Download or read book Everything Is Awful written by Matt Bellassai and published by Atria/Keywords Press. This book was released on 2019-04-02 with total page 272 pages. Available in PDF, EPUB and Kindle. Book excerpt: From the break-out star of BuzzFeed comes a collection of hilariously anguished essays chronicling awful and humiliating moments from his life so far, proving “the mantra of his life and career: being a human is hard work, so you may as well make your story funny when you can” (Bustle). Matt Bellassai has no idea what he’s doing. Well, to be fair, he did become semi-Internet famous by getting drunk at work, making him a socially acceptable—nay—professional alcoholic. He’s got some things figured out. But the rest is all just a terrible, disgusting mess. This is Matt’s book. Just to clarify, though, it is absolutely not a memoir; Matt is far too young to have done anything worth remembering (though he did win an actual People’s Choice Award for his BuzzFeed web series, “Whine About It,” which is pretty good, if you ask his mother). This is also most certainly not a book of advice; he is too woefully ill-prepared for life to offer anything in the way of counsel. Call this a collection of awful moments that led to his grumbling, blundering adulthood—a chronicle of little indignities that, when taken together, amount to a life of hilarious anguish. With keen wit and plenty of self-deprecation, Matt reveals how hard it is to shed his past as the Midwest’s biggest nerd, and how he came out to his friends and family (the closet was a bit messy). Matt also wrestles with the humiliations of adulthood, like giving up on love in New York City, and combating the inner voice that tells him to say aloud all the things the rest of us are smart enough to keep to ourselves. You probably don’t need this book, but let’s be honest—you do. Since you’re already reading, you might as well pull up a chair, grab your glass(es) of wine, and enjoy.
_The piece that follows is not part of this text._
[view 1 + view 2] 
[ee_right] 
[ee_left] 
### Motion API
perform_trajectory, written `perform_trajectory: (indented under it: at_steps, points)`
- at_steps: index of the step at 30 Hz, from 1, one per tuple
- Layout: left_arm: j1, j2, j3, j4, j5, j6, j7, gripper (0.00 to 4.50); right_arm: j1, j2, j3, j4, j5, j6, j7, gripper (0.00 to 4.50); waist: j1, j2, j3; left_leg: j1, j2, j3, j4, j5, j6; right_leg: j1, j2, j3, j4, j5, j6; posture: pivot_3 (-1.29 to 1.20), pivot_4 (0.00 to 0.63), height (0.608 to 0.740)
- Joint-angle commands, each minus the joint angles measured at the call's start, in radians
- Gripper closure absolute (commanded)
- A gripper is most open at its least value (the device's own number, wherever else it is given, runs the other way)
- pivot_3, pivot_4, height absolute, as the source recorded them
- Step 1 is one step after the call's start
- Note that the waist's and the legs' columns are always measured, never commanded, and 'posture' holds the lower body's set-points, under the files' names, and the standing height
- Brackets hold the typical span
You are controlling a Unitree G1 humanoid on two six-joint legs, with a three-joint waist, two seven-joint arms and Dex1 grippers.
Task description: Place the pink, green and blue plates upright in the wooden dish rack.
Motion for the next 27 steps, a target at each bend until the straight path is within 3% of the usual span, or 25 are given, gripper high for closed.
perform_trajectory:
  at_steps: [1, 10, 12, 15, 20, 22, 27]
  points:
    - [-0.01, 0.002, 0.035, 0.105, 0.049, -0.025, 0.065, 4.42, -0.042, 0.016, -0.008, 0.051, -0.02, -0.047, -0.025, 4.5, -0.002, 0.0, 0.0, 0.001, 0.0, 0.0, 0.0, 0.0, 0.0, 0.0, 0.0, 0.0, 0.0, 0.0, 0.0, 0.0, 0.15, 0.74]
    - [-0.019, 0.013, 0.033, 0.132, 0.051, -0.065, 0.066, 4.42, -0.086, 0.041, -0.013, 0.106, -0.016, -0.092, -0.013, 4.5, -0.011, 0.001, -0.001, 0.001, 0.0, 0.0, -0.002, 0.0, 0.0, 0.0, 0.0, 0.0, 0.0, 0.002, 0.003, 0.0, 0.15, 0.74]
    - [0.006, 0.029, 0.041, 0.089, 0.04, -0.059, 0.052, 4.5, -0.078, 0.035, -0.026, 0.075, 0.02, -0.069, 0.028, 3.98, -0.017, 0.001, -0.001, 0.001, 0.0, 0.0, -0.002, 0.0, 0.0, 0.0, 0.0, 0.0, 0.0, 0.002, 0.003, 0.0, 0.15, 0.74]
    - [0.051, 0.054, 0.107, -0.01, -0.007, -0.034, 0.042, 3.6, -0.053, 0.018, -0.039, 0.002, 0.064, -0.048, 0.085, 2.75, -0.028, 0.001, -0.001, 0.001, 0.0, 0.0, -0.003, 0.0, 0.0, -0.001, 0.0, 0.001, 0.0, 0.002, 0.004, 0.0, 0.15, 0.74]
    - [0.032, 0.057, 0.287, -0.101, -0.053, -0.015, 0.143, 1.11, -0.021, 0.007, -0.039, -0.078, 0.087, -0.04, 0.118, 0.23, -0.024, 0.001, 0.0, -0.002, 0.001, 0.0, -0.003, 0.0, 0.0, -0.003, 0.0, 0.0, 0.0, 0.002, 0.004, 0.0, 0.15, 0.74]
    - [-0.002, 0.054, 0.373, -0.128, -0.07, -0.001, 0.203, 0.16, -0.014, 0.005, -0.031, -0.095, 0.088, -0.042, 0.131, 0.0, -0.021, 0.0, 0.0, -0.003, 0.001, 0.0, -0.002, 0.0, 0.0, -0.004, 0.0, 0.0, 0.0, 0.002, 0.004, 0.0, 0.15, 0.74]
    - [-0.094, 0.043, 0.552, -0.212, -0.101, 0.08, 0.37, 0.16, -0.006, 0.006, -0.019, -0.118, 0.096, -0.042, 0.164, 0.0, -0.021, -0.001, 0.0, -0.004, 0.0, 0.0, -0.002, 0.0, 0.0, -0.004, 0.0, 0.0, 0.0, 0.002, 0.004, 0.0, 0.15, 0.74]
Download or read book What the Dogs Taught Me written by Scott Linden and published by Skyhorse Publishing Inc.. This book was released on 2013-06-04 with total page 209 pages. Available in PDF, EPUB and Kindle. Book excerpt: “My dogs and I get along best when I hit the birds they produce for me. Putting the odds in my favor is the least I can do. Now, so can you.” If you hunt for pheasants, grouse, quail, and other upland birds, forming a partnership with your dog can be a daunting challenge. Wingshooting USA’s Scott Linden is here to help. What the Dogs Taught Me fills in the blanks for the wingshooter and dog owner with solid advice that will improve dog and hunter’s levels of communication, respect, and hunting efficiency. With lessons on dogs’ desires, skills, and abilities to learn, care and feeding, health and safety, preparation, and shooting, What the Dogs Taught Me is the ultimate guide to maximizing happiness and minimizing frustration whether out on the hunt or relaxing in the backyard. Even better, Linden’s lovable, often hilarious tone makes taking advice on training, strategizing, and partnership enjoyable to human and canine alike. Don’t be a student at the school of hard knocks—What the Dogs Taught Me advances an upland hunter’s skills quickly, creatively, and without any of the angst of more difficult methods.
Download or read book Inside of a Dog written by Alexandra Horowitz and published by Simon and Schuster. This book was released on 2010-02-18 with total page 313 pages. Available in PDF, EPUB and Kindle. Book excerpt: As an unabashed dog lover, Alexandra Horowitz is naturally curious about what her dog thinks and what she knows. As a cognitive scientist she is intent on understanding the minds of animals who cannot say what they know or feel. This is a fresh look at the world of dogs -- from the dog's point of view. The book introduces the reader to the science of the dog -- their perceptual and cognitive Abilities -- and uses that introduction to draw a picture of what it might be like to bea dog. It answers questions no other dog book can -- such as: What is a dog's sense of time? Does she miss me? Want friends? Know when she's been bad? Horowitz's journey, and the insights she uncovered from studying her own dog, Pumpernickel, allowed her to understand her dog better, and appreciate her more through that understanding. The reader will be able to do the same with their own dog. This is not another dog training book. Instead, Inside of a Dogwill allow dog owners to look at their pets' behaviour in a different, and revealing light, enabling them to understand their dogs and enjoy their relationship even more.
Download or read book How Dogs Love Us written by Gregory Berns and published by Houghton Mifflin Harcourt. This book was released on 2013 with total page 271 pages. Available in PDF, EPUB and Kindle. Book excerpt: A neuroscientist finally and definitively answers the age-old question: What is my dog thinking?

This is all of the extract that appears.